__What you will do__
Starting with the line containing "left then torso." and going on through the line containing "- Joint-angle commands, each", return the lines of the data below exactly, and only those.

Stored items from a collection

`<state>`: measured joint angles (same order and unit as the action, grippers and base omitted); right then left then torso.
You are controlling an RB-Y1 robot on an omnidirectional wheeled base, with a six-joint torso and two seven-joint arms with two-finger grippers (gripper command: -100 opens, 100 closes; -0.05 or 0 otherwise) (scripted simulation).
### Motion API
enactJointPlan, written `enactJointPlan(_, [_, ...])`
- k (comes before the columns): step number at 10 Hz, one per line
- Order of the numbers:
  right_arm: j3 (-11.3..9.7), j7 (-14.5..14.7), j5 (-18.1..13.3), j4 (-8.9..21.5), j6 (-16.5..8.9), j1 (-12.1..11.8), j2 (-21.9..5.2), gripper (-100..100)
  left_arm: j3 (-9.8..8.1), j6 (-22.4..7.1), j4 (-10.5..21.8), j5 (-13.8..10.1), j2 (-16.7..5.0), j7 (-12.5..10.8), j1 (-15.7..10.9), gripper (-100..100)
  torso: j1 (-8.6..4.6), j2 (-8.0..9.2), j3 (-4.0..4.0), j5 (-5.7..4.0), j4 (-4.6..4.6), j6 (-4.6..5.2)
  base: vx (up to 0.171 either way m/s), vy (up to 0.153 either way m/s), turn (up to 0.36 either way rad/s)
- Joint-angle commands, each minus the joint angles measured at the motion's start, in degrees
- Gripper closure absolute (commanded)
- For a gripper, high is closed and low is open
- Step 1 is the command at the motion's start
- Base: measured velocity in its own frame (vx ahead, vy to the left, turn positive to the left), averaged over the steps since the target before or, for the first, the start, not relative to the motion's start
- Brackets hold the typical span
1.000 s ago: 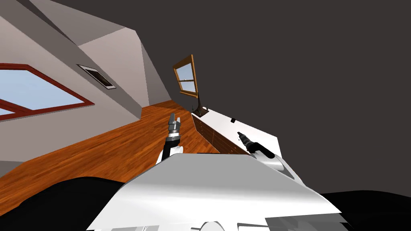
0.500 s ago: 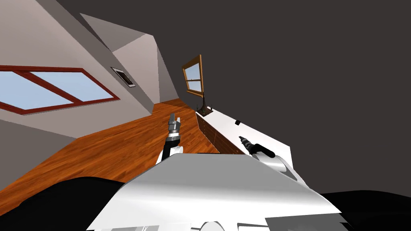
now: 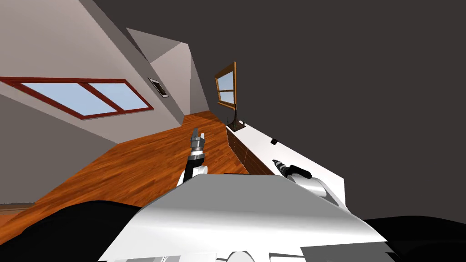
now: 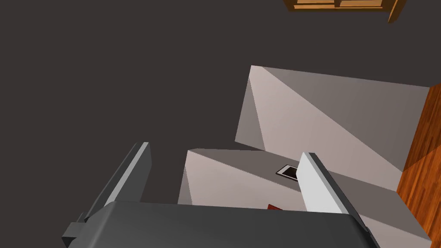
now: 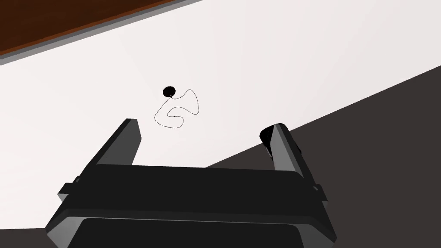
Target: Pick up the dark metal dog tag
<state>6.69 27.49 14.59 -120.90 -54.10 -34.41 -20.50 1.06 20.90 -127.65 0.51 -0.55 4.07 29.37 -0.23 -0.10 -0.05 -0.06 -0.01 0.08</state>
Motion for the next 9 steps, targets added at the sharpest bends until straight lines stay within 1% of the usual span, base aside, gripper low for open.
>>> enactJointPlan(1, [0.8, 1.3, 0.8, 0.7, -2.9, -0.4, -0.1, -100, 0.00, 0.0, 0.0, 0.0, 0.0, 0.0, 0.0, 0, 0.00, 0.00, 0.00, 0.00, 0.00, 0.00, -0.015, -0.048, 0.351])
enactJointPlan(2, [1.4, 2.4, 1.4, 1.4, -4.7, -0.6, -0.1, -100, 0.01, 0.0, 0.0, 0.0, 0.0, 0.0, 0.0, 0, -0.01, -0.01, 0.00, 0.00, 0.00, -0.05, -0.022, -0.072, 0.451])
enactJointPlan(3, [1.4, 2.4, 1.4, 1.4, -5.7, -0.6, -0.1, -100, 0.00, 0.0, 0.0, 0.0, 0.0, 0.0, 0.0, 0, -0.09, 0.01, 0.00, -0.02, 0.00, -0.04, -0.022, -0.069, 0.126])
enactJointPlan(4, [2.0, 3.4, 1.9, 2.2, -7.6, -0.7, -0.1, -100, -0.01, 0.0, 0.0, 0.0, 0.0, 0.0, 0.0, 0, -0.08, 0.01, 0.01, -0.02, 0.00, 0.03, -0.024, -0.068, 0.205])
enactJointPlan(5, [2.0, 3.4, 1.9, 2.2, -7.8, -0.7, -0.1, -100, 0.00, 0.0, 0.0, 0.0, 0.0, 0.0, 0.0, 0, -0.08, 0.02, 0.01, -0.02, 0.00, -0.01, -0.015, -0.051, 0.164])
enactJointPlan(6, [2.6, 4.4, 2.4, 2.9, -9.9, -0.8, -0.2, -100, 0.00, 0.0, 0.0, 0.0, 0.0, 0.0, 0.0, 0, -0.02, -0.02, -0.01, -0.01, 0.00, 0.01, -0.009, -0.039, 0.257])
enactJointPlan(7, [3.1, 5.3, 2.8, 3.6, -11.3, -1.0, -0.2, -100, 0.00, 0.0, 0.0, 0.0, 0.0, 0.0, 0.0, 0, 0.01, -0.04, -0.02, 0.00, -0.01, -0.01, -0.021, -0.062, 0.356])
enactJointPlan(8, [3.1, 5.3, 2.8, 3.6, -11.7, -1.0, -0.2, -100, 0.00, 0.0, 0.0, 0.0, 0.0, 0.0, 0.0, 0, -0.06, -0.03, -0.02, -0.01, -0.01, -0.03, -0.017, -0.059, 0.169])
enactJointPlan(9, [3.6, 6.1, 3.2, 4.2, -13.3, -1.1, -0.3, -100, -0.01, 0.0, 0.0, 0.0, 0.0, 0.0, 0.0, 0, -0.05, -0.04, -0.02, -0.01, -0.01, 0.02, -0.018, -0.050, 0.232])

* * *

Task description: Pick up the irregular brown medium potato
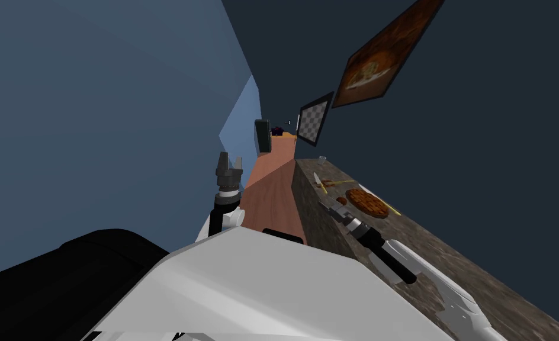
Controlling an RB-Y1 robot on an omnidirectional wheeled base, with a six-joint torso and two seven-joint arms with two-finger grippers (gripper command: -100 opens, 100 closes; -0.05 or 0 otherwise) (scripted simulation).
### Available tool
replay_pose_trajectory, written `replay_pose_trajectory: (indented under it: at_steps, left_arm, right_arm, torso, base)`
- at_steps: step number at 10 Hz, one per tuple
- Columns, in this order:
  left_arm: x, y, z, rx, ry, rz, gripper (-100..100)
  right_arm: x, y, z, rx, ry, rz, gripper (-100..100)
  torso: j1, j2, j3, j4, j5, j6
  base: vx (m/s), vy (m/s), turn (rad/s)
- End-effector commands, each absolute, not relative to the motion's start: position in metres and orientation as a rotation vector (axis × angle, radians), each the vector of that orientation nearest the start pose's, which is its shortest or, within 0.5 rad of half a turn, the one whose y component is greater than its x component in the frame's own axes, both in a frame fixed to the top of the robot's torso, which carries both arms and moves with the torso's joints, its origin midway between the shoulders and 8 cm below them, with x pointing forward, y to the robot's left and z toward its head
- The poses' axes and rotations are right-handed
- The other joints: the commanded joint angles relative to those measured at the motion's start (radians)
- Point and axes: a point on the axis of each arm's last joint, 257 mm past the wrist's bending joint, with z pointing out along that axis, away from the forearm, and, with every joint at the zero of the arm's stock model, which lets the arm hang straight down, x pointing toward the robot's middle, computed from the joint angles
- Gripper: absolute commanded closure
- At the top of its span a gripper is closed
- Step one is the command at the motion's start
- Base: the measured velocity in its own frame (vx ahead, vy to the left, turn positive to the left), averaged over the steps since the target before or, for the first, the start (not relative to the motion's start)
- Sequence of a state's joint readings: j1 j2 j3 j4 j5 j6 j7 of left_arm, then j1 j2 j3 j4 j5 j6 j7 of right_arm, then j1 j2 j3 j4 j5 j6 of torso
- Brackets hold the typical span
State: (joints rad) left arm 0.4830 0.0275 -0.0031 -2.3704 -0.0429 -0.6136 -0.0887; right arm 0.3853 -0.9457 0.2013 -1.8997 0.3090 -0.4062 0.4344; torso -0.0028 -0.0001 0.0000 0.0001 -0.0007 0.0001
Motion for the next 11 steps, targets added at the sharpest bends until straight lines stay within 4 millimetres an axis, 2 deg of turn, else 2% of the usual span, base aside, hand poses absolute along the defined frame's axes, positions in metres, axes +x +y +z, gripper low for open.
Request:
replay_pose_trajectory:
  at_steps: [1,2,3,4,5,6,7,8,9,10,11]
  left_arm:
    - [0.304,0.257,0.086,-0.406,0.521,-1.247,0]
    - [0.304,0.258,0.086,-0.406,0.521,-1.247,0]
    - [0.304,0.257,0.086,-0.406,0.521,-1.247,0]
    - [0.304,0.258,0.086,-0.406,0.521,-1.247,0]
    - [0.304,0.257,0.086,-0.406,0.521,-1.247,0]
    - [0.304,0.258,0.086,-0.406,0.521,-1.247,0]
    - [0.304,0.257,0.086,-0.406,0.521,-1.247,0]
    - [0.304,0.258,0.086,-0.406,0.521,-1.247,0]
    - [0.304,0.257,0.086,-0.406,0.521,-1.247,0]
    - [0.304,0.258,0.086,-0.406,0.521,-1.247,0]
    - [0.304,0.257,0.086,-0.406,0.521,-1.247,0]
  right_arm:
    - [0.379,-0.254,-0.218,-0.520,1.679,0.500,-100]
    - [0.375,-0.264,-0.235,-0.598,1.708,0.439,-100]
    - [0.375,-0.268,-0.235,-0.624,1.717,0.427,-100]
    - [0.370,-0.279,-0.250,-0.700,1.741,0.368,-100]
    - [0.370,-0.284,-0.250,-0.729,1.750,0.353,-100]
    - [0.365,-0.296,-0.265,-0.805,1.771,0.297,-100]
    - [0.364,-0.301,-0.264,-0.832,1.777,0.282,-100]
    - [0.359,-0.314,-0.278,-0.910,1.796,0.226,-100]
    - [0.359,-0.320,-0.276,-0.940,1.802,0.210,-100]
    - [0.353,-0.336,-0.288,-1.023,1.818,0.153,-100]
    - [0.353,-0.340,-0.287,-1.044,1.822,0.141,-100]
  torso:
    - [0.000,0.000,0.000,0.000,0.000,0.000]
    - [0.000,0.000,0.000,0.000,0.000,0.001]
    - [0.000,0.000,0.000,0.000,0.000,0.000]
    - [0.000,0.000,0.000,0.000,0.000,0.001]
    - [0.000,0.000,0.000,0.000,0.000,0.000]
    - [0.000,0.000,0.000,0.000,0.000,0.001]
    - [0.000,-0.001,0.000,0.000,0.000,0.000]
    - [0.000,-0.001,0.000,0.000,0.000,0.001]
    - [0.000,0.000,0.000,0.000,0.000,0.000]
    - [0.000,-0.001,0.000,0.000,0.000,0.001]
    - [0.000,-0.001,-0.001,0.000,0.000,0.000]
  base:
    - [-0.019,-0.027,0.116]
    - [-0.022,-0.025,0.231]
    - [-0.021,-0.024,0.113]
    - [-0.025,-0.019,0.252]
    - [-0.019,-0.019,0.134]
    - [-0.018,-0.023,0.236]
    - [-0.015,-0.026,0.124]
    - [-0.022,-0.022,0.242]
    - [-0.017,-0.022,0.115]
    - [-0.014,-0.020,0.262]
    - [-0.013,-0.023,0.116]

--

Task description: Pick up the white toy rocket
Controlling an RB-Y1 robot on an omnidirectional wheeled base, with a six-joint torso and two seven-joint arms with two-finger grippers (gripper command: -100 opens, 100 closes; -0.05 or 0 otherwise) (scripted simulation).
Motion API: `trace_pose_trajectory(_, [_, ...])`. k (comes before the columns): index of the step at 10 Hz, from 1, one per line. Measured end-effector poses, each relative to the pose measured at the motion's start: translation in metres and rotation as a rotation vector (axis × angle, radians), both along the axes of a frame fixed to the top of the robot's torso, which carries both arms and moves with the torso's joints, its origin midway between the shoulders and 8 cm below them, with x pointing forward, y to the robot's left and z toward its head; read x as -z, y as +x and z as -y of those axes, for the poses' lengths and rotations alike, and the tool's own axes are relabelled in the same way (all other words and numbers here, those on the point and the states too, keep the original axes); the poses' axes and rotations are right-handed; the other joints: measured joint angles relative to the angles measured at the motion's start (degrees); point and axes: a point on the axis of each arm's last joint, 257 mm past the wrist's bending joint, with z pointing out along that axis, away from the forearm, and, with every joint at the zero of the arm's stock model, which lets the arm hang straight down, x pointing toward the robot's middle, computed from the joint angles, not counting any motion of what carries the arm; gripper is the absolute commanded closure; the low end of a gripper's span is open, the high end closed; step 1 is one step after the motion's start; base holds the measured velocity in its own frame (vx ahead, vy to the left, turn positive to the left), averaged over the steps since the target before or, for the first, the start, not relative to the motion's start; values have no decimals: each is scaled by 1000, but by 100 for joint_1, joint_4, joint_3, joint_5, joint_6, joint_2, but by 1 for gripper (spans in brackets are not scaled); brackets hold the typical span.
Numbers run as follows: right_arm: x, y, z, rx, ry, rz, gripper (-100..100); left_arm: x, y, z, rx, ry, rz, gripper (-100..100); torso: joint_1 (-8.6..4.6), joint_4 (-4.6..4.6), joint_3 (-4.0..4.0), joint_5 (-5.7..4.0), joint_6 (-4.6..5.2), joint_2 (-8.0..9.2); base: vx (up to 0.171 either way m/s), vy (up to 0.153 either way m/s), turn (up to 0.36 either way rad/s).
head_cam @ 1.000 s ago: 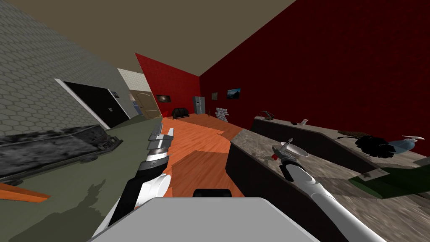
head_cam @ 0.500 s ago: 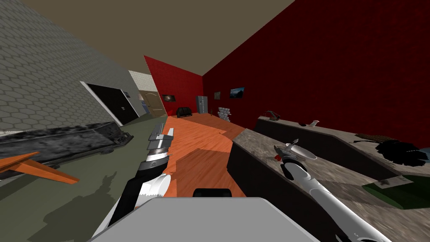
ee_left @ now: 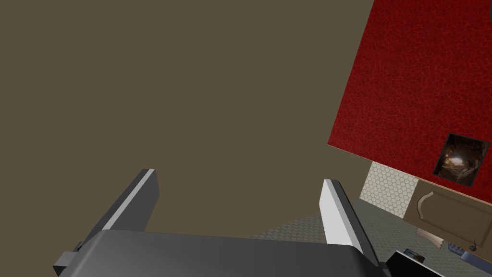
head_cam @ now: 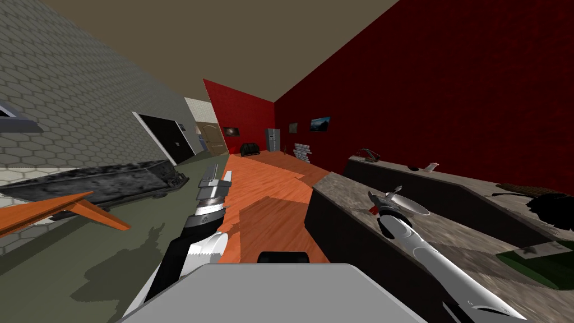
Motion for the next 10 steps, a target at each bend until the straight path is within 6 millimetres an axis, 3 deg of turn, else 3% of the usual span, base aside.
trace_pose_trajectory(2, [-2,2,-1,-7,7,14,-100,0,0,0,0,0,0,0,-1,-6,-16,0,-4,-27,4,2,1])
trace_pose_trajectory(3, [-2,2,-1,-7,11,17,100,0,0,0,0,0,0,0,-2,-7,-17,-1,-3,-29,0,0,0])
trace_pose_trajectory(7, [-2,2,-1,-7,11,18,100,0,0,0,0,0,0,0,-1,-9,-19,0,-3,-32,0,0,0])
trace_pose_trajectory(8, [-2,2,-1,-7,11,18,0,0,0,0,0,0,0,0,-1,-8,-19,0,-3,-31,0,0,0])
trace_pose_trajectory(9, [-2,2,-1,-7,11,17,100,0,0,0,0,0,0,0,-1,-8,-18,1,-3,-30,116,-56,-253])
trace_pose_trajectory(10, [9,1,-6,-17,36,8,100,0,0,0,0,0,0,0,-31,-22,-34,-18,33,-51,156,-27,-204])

__Reply__
`<state>`: measured joint angles (same order and unit as the action, grippers and base omitted); right then left then torso.
You are controlling an RB-Y1 robot on an omnidirectional wheeled base, with a six-joint torso and two seven-joint arms with two-finger grippers (gripper command: -100 opens, 100 closes; -0.05 or 0 otherwise) (scripted simulation).
### Motion API
enactJointPlan, written `enactJointPlan(_, [_, ...])`
- k (comes before the columns): step number at 10 Hz, one per line
- Order of the numbers:
  right_arm: j3 (-11.3..9.7), j7 (-14.5..14.7), j5 (-18.1..13.3), j4 (-8.9..21.5), j6 (-16.5..8.9), j1 (-12.1..11.8), j2 (-21.9..5.2), gripper (-100..100)
  left_arm: j3 (-9.8..8.1), j6 (-22.4..7.1), j4 (-10.5..21.8), j5 (-13.8..10.1), j2 (-16.7..5.0), j7 (-12.5..10.8), j1 (-15.7..10.9), gripper (-100..100)
  torso: j1 (-8.6..4.6), j2 (-8.0..9.2), j3 (-4.0..4.0), j5 (-5.7..4.0), j4 (-4.6..4.6), j6 (-4.6..5.2)
  base: vx (up to 0.171 either way m/s), vy (up to 0.153 either way m/s), turn (up to 0.36 either way rad/s)
- Joint-angle commands, each minus the joint angles measured at the motion's start, in degrees

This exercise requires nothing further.